Playgrounds afford children opportunities for play and socialization. They are important contexts for children’s development and learning. In Papua New Guinea children are typically not allowed to play at school during lunch time and recess. Furthermore, schools have grassed fields rather than western style playgrounds.
Our research investigated whether a community designed and built playground made of local materials could increase student attendance and engagement. The playground was built at a primary school outside of capital, Port Moresby. Playgroundideas helped us with the design and build. Playground ideas is a non-profit organization that supports anyone, anywhere to build a stimulating space for play using only local materials, tools, and skills.

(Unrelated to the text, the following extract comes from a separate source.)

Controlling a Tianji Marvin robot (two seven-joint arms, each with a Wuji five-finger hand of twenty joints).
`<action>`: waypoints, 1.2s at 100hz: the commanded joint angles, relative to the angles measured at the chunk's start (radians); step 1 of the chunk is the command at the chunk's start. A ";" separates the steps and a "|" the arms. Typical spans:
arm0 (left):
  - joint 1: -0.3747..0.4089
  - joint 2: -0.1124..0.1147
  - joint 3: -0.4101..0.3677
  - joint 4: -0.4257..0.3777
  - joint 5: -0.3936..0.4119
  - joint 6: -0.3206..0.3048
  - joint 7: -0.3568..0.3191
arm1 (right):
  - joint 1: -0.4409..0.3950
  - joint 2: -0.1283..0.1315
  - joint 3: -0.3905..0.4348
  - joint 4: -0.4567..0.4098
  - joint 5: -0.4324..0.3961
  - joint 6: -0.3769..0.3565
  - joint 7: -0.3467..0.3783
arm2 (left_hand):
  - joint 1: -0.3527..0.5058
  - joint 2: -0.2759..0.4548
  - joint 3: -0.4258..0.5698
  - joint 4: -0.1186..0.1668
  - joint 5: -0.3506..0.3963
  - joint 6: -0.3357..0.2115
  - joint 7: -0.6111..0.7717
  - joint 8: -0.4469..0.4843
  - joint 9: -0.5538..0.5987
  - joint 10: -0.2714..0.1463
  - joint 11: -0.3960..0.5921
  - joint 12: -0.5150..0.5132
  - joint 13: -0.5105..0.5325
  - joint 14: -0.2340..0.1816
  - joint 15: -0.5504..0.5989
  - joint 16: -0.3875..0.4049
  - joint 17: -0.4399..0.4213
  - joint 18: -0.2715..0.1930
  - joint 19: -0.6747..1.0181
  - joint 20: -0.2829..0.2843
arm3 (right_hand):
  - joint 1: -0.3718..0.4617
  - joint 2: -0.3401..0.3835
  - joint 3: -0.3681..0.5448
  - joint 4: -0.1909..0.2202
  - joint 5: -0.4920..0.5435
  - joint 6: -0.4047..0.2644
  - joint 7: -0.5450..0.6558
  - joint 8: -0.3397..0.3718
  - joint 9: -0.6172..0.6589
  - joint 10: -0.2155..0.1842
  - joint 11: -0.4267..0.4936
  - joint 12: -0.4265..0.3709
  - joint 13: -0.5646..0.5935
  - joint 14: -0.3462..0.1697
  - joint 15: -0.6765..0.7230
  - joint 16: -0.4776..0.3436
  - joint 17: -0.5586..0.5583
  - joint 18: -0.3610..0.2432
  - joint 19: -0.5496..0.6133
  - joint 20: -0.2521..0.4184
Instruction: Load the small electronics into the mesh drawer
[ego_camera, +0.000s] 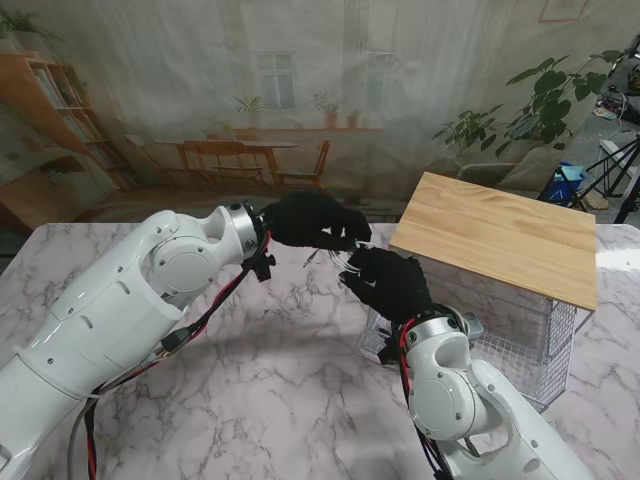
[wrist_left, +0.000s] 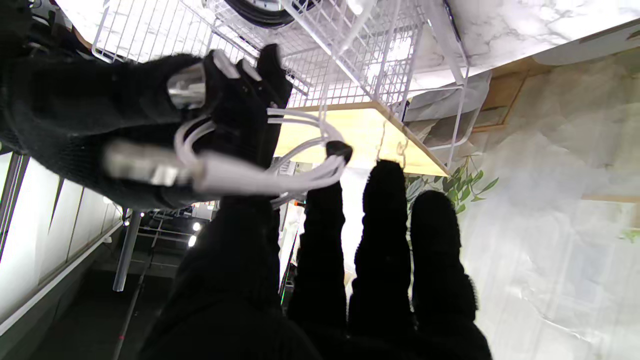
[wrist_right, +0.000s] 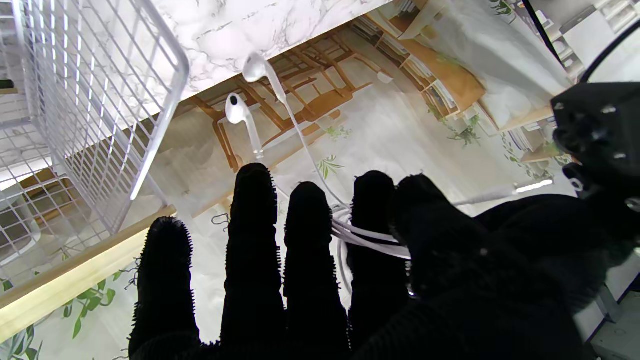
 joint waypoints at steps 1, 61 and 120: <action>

We built another locally designed playground from local materials in East New Britain province. This project had a much smaller budget and fewer volunteers to help build the playground. It was a great success and shows just what can be achieved with $US1500 and a group of motivated people.

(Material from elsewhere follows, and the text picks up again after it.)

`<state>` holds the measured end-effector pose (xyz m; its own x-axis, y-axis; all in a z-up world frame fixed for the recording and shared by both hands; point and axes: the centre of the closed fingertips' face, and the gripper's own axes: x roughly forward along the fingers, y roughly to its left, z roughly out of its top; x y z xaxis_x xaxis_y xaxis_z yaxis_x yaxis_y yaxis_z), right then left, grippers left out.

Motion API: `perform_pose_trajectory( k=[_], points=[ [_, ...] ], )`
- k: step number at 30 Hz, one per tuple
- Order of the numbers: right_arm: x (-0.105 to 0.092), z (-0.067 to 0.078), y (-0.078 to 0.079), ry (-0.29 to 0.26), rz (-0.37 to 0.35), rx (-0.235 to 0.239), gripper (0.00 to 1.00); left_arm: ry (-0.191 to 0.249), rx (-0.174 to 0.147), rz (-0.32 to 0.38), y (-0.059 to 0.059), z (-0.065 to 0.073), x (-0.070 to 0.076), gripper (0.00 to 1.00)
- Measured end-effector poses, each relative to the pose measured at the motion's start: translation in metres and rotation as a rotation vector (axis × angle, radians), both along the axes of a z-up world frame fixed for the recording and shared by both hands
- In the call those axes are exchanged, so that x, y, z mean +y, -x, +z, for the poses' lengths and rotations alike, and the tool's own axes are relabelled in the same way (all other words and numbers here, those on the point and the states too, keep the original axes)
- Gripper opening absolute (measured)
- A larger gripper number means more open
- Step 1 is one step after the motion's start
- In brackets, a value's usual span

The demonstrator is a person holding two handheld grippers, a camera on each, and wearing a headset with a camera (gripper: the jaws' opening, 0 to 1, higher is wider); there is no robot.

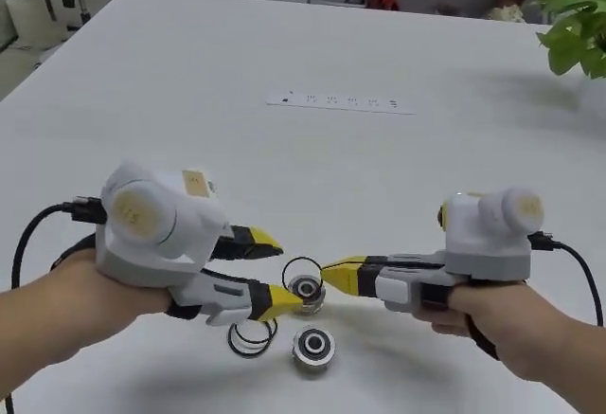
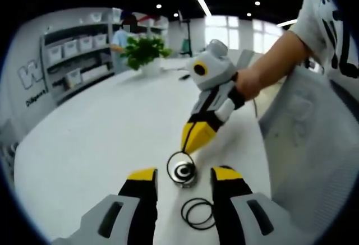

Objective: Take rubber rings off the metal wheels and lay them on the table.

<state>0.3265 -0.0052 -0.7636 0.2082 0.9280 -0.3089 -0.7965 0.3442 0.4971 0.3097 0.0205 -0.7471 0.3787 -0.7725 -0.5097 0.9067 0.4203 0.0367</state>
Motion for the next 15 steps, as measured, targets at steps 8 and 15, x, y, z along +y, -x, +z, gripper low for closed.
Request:
perform_pose_trajectory(
  k=[8,15],
  points=[
    [0.005,0.008,0.004,-0.01,0.02,-0.004,0.0,-0.005,-0.024,0.022,0.004,0.009,0.016,0.44],
    [0.01,0.013,0.008,-0.02,0.042,-0.005,0.0,-0.018,-0.033,0.031,0.01,0.01,0.027,0.49]
  ],
)
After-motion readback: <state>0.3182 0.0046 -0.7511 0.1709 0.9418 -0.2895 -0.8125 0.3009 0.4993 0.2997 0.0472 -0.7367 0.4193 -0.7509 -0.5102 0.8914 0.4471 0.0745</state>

We are planning to start a new project in Tonga in 2017.
Simoncini, K., Carr. V., Elliot, S., Manson, E., Simeon, L. & Sawi, J. (2016). Playground development in Papua New Guinea: Creating new play, learning and research environments. Children, Youth and Environments, 26(1).
Simoncini, K., Carr. V., Elliot, S., Manson, E., Simeon, L. & Sawi, J. (2015). New play opportunities in Papua New Guinean school. Journal of Playwork Practice 2(2), 211- 213.